Published on

Building blockchain in Go. Part 4: Transactions 1

Authors
Table of Contents

Introduction

Transactions are the heart of Bitcoin and the only purpose of blockchain is to store transactions in a secure and reliable way, so no one could modify them after they are created. Today we’re starting implementing transactions. But because this is quite a big topic, I’ll split it into two parts: in this part, we’ll implement the general mechanism of transactions and in the second part we’ll work through details.

Also, since code changes are massive, it makes no sense describing all of them here. You can see all the changes here.

Bitcoin Transaction

A transaction is a combination of inputs and outputs:

// pkg/transaction/transaction.go

type Transaction struct {
	ID   []byte
	Vin  []TXInput
	Vout []TXOutput
}

Inputs of a new transaction reference outputs of a previous transaction (there’s an exception though, which we’ll discuss later). Outputs are where coins are actually stored. The following diagram demonstrates the interconnection of transactions:

Notice that:

  1. There are outputs that are not linked to inputs.
  2. In one transaction, inputs can reference outputs from multiple transactions.
  3. An input must reference an output.

Throughout this article, we’ll use words like “money”, “coins”, “spend”, “send”, “account”, etc. But there are no such concepts in Bitcoin. Transactions just lock values with a script, which can be unlocked only by the one who locked them.

Transaction Outputs

Let’s start with outputs first:

// pkg/transaction/transaction_output.go

type TXOutput struct {
	Value        int
	ScriptPubKey string
}

Actually, it’s outputs that store “coins” (notice the Value field above). And storing means locking them with a puzzle, which is stored in the ScriptPubKey. Internally, Bitcoin uses a scripting language called Script, that is used to define outputs locking and unlocking logic. The language is quite primitive (this is made intentionally, to avoid possible hacks and misuses), but we won’t discuss it in details. You can find a detailed explanation of it here.

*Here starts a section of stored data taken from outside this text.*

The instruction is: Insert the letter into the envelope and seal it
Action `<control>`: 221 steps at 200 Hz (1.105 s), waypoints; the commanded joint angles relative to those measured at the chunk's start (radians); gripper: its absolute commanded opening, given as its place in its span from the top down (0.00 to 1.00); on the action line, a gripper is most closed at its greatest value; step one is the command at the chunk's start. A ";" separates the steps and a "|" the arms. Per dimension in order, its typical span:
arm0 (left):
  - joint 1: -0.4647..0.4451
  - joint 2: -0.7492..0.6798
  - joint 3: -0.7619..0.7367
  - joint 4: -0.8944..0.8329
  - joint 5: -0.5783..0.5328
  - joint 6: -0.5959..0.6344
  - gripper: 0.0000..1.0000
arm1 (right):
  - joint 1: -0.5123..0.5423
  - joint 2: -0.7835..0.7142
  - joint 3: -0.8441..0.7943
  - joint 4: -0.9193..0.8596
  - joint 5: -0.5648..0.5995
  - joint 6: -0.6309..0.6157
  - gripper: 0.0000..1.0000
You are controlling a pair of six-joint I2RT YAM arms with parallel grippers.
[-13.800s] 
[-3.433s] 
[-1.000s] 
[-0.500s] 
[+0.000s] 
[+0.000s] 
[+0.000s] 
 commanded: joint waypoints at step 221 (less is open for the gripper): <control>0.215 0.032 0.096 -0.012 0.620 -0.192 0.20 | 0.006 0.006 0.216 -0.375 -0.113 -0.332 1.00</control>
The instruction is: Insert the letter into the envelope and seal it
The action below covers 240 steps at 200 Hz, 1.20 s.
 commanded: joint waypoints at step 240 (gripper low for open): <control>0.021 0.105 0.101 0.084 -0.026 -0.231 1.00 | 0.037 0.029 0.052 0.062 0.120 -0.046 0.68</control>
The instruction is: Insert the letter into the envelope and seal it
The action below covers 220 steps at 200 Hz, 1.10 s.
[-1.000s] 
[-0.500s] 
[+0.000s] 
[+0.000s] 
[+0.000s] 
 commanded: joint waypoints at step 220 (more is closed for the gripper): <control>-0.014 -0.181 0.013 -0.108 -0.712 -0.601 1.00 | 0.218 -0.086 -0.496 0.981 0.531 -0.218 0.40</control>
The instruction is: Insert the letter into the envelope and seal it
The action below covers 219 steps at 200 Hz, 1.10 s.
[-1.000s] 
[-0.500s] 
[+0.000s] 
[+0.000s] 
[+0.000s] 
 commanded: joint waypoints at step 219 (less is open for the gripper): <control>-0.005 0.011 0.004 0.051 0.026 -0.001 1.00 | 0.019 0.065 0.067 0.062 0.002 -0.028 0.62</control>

In Bitcoin, the value field stores the number of satoshis, not the number of BTC. A satoshi is a hundred millionth of a bitcoin (0.00000001 BTC), thus this is the smallest unit of currency in Bitcoin (like a cent).

Since we don’t have addresses implemented, we’ll avoid the whole scripting related logic for now. ScriptPubKey will store an arbitrary string (user defined wallet address).

By the way, having such scripting language means that Bitcoin can be used as a smart-contract platform as well.

One important thing about outputs is that they are indivisible, which means that you cannot reference a part of its value. When an output is referenced in a new transaction, it’s spent as a whole. And if its value is greater than required, a change is generated and sent back to the sender. This is similar to a real world situation when you pay, say, a 5banknoteforsomethingthatcosts5 banknote for something that costs 1 and get a change of $4.

Transaction Inputs

And here’s the input:

// pkg/transaction/transaction_input.go

type TXInput struct {
	Txid      []byte
	Vout      int
	ScriptSig string
}

As mentioned earlier, an input references a previous output: Txid stores the ID of such transaction, and Vout stores an index of an output in the transaction. ScriptSig is a script which provides data to be used in an output’s ScriptPubKey. If the data is correct, the output can be unlocked, and its value can be used to generate new outputs; if it’s not correct, the output cannot be referenced in the input. This is the mechanism that guarantees that users cannot spend coins belonging to other people.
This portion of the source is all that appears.